About the theorem of dual basis Theorem for dual basis: Let V be a finite dimensional vector space and $\beta={u_1,u_2,...,u_n}$ be an ordered basis for V. Then there exists a basis $\beta^*={f_1,...,f_n}$ of $V^*$ such that $f_i(u_j)=\delta_{ij}$
So what is $f_i(u_j)=\delta_{ij}$ in terms of significance in a linear functional, is that a coordinate function similar to a coordinate vector in a vector space?
 A: Each linear functional $f_{i}(u_{j})$ is the linear mapping from the vector space $V$ onto its underlying field $\textbf{F}$ which associates $u_{i}$ to 1 and $u_{j}$ to zero, whenever $j\neq i$.
Thus, for instance, if one considers $\mathcal{B} = \{(1,0,0),(0,1,0),(0,0,1)\}$ to be the standard basis for $\textbf{R}^{3}$, one has that $f_{1}((1,0,0)) = 1$, $f_{1}((0,1,0)) = f_{1}((0,0,1)) = 0$.

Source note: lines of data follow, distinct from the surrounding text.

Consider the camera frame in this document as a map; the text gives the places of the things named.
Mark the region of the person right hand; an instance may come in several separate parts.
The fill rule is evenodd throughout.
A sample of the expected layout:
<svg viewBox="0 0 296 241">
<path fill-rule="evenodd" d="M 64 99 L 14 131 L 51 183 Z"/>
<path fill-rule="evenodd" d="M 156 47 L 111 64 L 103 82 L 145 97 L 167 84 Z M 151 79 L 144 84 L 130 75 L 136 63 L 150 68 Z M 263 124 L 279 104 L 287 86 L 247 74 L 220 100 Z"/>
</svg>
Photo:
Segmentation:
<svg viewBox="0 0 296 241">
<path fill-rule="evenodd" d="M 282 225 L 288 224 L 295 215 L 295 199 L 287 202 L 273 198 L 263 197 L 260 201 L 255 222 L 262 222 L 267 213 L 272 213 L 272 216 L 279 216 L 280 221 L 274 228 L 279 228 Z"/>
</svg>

More precisely, $f_{1}(x,y,z) = x$. Similarly, one also has that $f_{2}(x,y,z) = y$ and $f_{3}(x,y,z) = z$.
BONUS
Also, it is related to the coordinates of $\alpha\in V$ in the basis $\mathcal{B} = \{\alpha_{1},\alpha_{2},\ldots,\alpha_{n}\}$ according to
\begin{align*}
[\alpha]_{\mathcal{B}} = (f_{1}(\alpha),f_{2}(\alpha),\ldots,f_{n}(\alpha))
\end{align*}
Moreover, given a basis $\mathcal{B} = \{\alpha_{1},\alpha_{2},\ldots,\alpha_{n}\}$ of $V$, it is also used to express the coordinates of the linear functional $f\in V^{*}$ through the relation
\begin{align*}
f = f(\alpha_{1})f_{1} + f(\alpha_{2})f_{2} + \ldots + f(\alpha_{n})f_{n}
\end{align*}
A: In all of the contexts I've seen it being used, you have
$$\delta_{ij} = \begin{cases}
1, & \text{ for } i = j \\
0,  & \text{ for } i \neq j
\end{cases}\tag{1}\label{eq1A}$$
A: The $f_i$ are linear functionals defined on $V$, with values in $\Bbb F$.  The Kronecker Delta is defined by $\delta_{ij}=\begin{cases}1,i=j\\0,i\ne j\end{cases}$